Figure 2. Developmental Desynchronization of Spontaneous Activity in 5HT3aR Re Interneurons

(A) Raw ΔF/F traces of five 5HT3aR.GCaMP6s neurons from P6 and P12 movies. (B) Cumulative probability plot of inter-event interval from all calcium events. Kolmogorov-Smirnov test, p < 0.0001. (C) Mean event frequency in 5HT3aR.GCaMP6s neurons at P6 (n = 14 movies, 5 mice) and P12 (n = 11 movies, 3 mice). Unpaired t-test, p < 0.0001. (D) Mean event duration per neuron in 5HT3aR.GCaMP6s neurons at P6 and P12. Unpaired t-test, p < 0.0001. (E) Representative histograms of the percentage of active interneurons and corresponding event rastergrams for P6 (top) and P12 (bottom) recordings. Red lines on the histograms indicate the detection threshold for network events. (F) Visualization of networks corresponding to recordings in (E). Gray contours represent somas within which calcium signals were analyzed. Lines connect cell pairs exhibiting significantly correlated activity. Line color indicates the magnitude of the correlation coefficient. (G) Percentage of pairs exhibiting significantly correlated activity at P6 and P12. Unpaired t-test, p = 0.0002. (H) Average percentage of active cells during network events. The percentage of cells active per network event corresponds to the peak of that event above the red threshold line (E). Unpaired t-test, p = 0.044. *p < 0.05, ***p < 0.001, ****p < 0.0001. Error bars indicate s. e. m. See also Figure S3 and S5.
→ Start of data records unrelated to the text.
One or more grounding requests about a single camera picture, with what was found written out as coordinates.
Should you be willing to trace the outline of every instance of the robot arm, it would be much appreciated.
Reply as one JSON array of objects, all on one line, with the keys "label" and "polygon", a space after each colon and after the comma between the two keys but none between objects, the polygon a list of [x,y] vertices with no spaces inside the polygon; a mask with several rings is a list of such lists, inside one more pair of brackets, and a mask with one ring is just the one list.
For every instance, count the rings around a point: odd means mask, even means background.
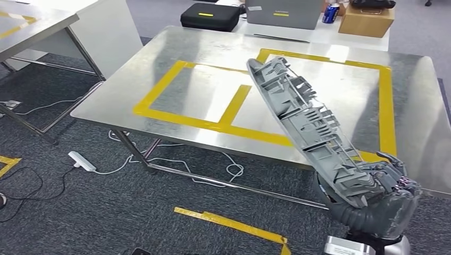
[{"label": "robot arm", "polygon": [[421,193],[403,162],[382,152],[378,156],[387,161],[365,162],[333,112],[283,57],[266,64],[250,59],[247,67],[274,118],[315,169],[315,186],[333,218],[372,238],[400,238]]}]

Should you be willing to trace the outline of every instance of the yellow tape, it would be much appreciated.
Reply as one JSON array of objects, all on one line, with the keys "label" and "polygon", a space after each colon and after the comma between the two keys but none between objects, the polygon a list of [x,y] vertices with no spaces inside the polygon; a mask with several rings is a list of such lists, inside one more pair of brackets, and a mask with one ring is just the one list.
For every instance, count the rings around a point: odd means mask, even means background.
[{"label": "yellow tape", "polygon": [[0,11],[0,17],[23,19],[25,21],[25,23],[22,25],[18,25],[6,32],[0,33],[0,39],[3,39],[3,38],[17,32],[17,31],[21,30],[22,28],[25,28],[37,21],[35,18],[30,17],[30,16],[17,15],[17,14],[6,13],[6,12],[1,12],[1,11]]},{"label": "yellow tape", "polygon": [[282,16],[282,17],[290,16],[290,14],[287,14],[287,13],[277,13],[277,12],[274,12],[272,15],[274,15],[274,16]]},{"label": "yellow tape", "polygon": [[244,100],[247,97],[247,94],[249,93],[250,89],[252,87],[248,85],[241,85],[237,92],[235,93],[234,97],[232,98],[232,101],[230,101],[229,106],[227,109],[225,109],[224,114],[222,115],[221,119],[219,120],[219,124],[222,125],[231,125],[233,120],[238,114],[238,111],[241,108],[241,105],[243,105]]},{"label": "yellow tape", "polygon": [[239,231],[251,234],[251,235],[255,235],[255,236],[261,237],[263,239],[266,239],[266,240],[269,240],[272,242],[280,243],[280,244],[282,244],[282,251],[280,254],[281,255],[291,255],[291,251],[288,248],[288,240],[281,235],[271,233],[269,231],[262,230],[262,229],[259,229],[256,227],[252,227],[252,226],[246,225],[244,223],[237,222],[232,219],[227,219],[225,217],[222,217],[222,216],[219,216],[216,214],[212,214],[212,213],[206,212],[206,211],[203,212],[202,214],[200,214],[195,211],[190,211],[187,209],[175,207],[174,212],[179,213],[179,214],[184,214],[187,216],[191,216],[194,218],[198,218],[198,219],[203,219],[208,222],[214,222],[216,224],[223,225],[226,227],[231,227],[236,230],[239,230]]},{"label": "yellow tape", "polygon": [[[369,69],[379,70],[379,136],[380,136],[380,150],[396,155],[396,137],[395,137],[395,121],[394,121],[394,110],[393,110],[393,99],[391,90],[391,69],[387,66],[363,63],[357,61],[345,61],[336,62],[332,61],[327,57],[323,56],[313,56],[307,54],[284,52],[281,50],[272,49],[261,49],[257,57],[257,60],[264,63],[268,57],[273,55],[303,58],[313,61],[323,61],[330,63],[337,63],[342,65],[363,67]],[[161,121],[167,121],[171,123],[189,125],[196,128],[213,130],[216,132],[237,135],[249,139],[254,139],[258,141],[264,141],[269,143],[274,143],[282,146],[292,146],[290,140],[280,134],[266,133],[257,130],[246,129],[243,127],[237,127],[231,125],[235,119],[238,111],[246,99],[251,87],[246,85],[241,85],[236,92],[235,96],[229,103],[229,106],[222,115],[218,123],[200,120],[188,116],[182,116],[178,114],[162,112],[159,110],[150,109],[152,103],[160,96],[164,89],[169,86],[172,80],[184,69],[184,68],[194,68],[196,63],[177,61],[174,66],[161,78],[160,81],[155,85],[155,87],[133,108],[133,112],[137,115],[154,118]],[[247,73],[244,70],[236,70],[225,67],[205,65],[214,68],[219,68],[228,71]],[[376,162],[384,160],[379,158],[376,154],[361,151],[362,158],[368,162]]]},{"label": "yellow tape", "polygon": [[209,13],[199,13],[199,15],[213,17],[213,14],[209,14]]},{"label": "yellow tape", "polygon": [[6,164],[2,169],[0,169],[0,177],[6,174],[13,166],[15,166],[21,158],[7,158],[0,156],[0,163]]}]

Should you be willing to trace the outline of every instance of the white desk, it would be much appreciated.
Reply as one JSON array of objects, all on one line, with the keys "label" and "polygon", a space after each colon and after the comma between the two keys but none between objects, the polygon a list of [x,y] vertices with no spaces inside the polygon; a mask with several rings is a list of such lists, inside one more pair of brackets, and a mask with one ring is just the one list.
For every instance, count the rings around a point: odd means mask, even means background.
[{"label": "white desk", "polygon": [[[216,4],[239,6],[239,0],[219,0]],[[271,25],[258,25],[247,23],[246,19],[240,18],[237,26],[232,32],[243,33],[246,35],[266,35],[309,41],[311,43],[320,43],[328,45],[343,45],[351,48],[374,49],[388,51],[388,38],[390,30],[383,38],[373,38],[366,36],[354,36],[338,33],[341,17],[337,17],[333,24],[325,24],[321,21],[322,15],[318,19],[315,30],[275,27]]]},{"label": "white desk", "polygon": [[[21,0],[21,2],[76,13],[80,20],[70,25],[70,28],[107,79],[143,47],[126,0]],[[16,57],[37,60],[46,53],[83,59],[64,31],[47,37]],[[15,70],[28,65],[12,59],[6,62]]]}]

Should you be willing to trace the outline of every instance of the blue can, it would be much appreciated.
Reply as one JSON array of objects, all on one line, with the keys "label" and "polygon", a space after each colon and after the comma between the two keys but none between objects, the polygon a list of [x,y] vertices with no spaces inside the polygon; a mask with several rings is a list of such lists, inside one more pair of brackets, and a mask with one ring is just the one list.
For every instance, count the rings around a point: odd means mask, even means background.
[{"label": "blue can", "polygon": [[329,4],[324,11],[323,23],[332,24],[340,10],[339,4]]}]

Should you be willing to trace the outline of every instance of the stainless steel table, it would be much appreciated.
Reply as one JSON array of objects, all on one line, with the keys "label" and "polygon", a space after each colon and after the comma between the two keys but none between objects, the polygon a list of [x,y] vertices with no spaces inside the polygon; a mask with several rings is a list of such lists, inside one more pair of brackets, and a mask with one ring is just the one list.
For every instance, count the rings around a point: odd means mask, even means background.
[{"label": "stainless steel table", "polygon": [[113,129],[143,162],[158,141],[141,155],[122,131],[310,169],[245,71],[274,56],[309,81],[365,160],[397,155],[426,190],[451,193],[451,128],[429,57],[167,27],[71,115]]},{"label": "stainless steel table", "polygon": [[[98,69],[89,54],[85,51],[77,37],[73,34],[72,30],[68,27],[70,24],[76,22],[77,20],[78,16],[76,14],[67,11],[52,10],[33,5],[16,2],[5,2],[0,0],[0,63],[4,62],[8,58],[11,58],[18,61],[94,75],[99,77],[101,81],[104,81],[105,78],[103,77],[101,71]],[[65,29],[72,43],[75,44],[82,56],[93,68],[93,72],[55,65],[51,63],[30,61],[27,59],[13,57],[17,53],[20,53],[21,51],[29,48],[34,43],[63,29]],[[14,112],[12,112],[8,107],[2,104],[0,104],[0,113],[4,113],[13,118],[13,120],[24,125],[35,134],[42,136],[50,143],[55,143],[56,141],[47,136],[45,133],[57,122],[59,122],[64,116],[68,115],[68,113],[72,111],[79,103],[80,101],[76,102],[42,130],[26,122],[24,119],[14,114]]]}]
Figure 3. Temporal Regulation of Thalamic Inputs to 5HT3aR Re Interneurons

(A) Schematic representation of the experimental strategy for rabies monosynaptic tracing. (B) Representative example of a reelin-expressing (blue) starter cell labeled by eGFP (green) and mCherry (red) expression. (C) Schematic representation of the experimental timeline. (D) Representative example of presynaptic partners to 5HT3aR Re interneurons in the somatosensory barrel field (SSBF1) and the thalamus during the first (left) and second postnatal weeks (right). (E) Schematic representation of presynaptic connectivity to 5HT3aR Re interneurons. Each dot represents a traced presynaptic neuron. (F) Proportion of presynaptic inputs to 5HT3aR Re interneurons across brain regions in the first postnatal week (FPW) (n = 5 mice) and second postnatal week (SPW) (n = 7 mice). Two-way ANOVA after arcsine transformation, followed by Bonferroni’s multiple comparisons test. FPW vs. SPW: cortical, p < 0.0001; thalamic p < 0.0001. (G) Schematic representation of experimental procedures used to trace 5HT3aR Re, VIP, and pyramidal cells (PC) (Also see Table S3). (H) VPM monosynaptic connectivity originating from 5HT3aR Re interneurons (left), VIP interneurons (middle), and pyramidal neurons (right). (I) Proportion of VPM inputs over the total number of inputs to superficial neurons (5HT3aR Re: n = 5 mice, VIP: n = 5 mice, Emx1: n = 3 mice). Unpaired t-test, 5HT3aR Re vs. VIP: p = 0.48; 5HT3aR Re vs. Emx1: p = 0.043. *p < 0.05, ****p < 0.0001, ns: p > 0.05. Error bars indicate s. e. m. Scale bar = 100 µm. See also Figure S6 and Table S3.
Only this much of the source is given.